IN a study of diet it is well to realize, that all natural foods are in themselves wholesome to a healthy organism; while on the other hand, all foodstuffs, even when in themselves most nourishing and wholesome, if combined incongruously, may react chemically on the system as deadly poisons. And any form or system of diet, which does not consider the all-governing influence of physiological chemistry, is not reliable, and will never succeed in solving the problem of human nutrition.

It is one of the strange paradoxes of life that the most delicate and precious food of our diet - the fruit - under certain conditions may turn into a fatal poison.
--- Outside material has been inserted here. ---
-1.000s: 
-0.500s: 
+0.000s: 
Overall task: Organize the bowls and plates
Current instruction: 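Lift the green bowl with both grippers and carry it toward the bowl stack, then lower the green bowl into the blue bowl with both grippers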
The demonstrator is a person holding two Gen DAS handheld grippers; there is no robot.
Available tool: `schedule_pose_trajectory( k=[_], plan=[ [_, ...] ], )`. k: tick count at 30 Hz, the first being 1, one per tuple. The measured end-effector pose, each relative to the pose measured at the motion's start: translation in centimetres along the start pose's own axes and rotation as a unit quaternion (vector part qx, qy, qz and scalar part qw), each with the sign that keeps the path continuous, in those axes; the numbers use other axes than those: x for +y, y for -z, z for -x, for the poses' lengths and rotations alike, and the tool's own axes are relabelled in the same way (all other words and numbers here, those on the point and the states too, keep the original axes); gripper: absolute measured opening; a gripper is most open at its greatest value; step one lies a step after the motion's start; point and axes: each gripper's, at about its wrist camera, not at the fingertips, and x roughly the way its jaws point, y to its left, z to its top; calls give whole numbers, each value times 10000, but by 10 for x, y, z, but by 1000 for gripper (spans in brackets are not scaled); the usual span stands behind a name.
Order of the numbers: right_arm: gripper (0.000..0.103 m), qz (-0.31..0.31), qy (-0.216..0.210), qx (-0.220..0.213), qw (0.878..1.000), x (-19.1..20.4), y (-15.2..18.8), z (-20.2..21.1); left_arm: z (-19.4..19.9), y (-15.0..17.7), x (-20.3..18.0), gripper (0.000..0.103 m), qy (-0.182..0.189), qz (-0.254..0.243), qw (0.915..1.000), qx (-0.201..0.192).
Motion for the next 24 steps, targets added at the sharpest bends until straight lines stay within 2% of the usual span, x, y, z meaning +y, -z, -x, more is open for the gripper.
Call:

For any mixture of fruit with other foodstuffs - especially if these be starch bearing - results in fermentation and subsequent alcoholization of the mass, which may often require all the available nerve power of an individual, aided by his vital reserves, to make it possible for him to survive the physiologic ravishes arising from the combinations of the average family dinner. And it is in the light of these facts, verified by the experiments of Prof. Pavlow, that the term "mucous-free" diet, to the extent it disregards the discrepancies of promiscuous food mixing, loses every vestige of scientific and practical value.

According to this distinguished scientist, each kind of food has the power to excite a specific secretion for each particular type of it taken into the system. And so different in character are the secretions in each case, that Pavlow speaks of "milk juice" as the secretion necessary for the physiological splitting up and emulsification of the milk- fat; of "bread-juice" with its amylolytic secretion for the digestion of bread-stuff or cereals; "flesh-juice" with its strong proteolytic secretion for the treatment of meat; while there are yet other distinct secretions required for fruits, vegetables and pulses - plainly bringing out the difficulty experienced by digestion in furnishing the different secretions, which the corresponding fields of physiological chemistry call for, in order to meet the emergencies involved in the indulgence of promiscuous and heterogeneous food mixtures. Thus the problem of nutrition is by no means solved by so vague and unqualified a system of diet, as the mere elimination from the bill-of-fare of cooked foods, or foods containing starch. The chemistry of digestion, in conjunction with human individuality, can alone safeguard us in our choice of diet.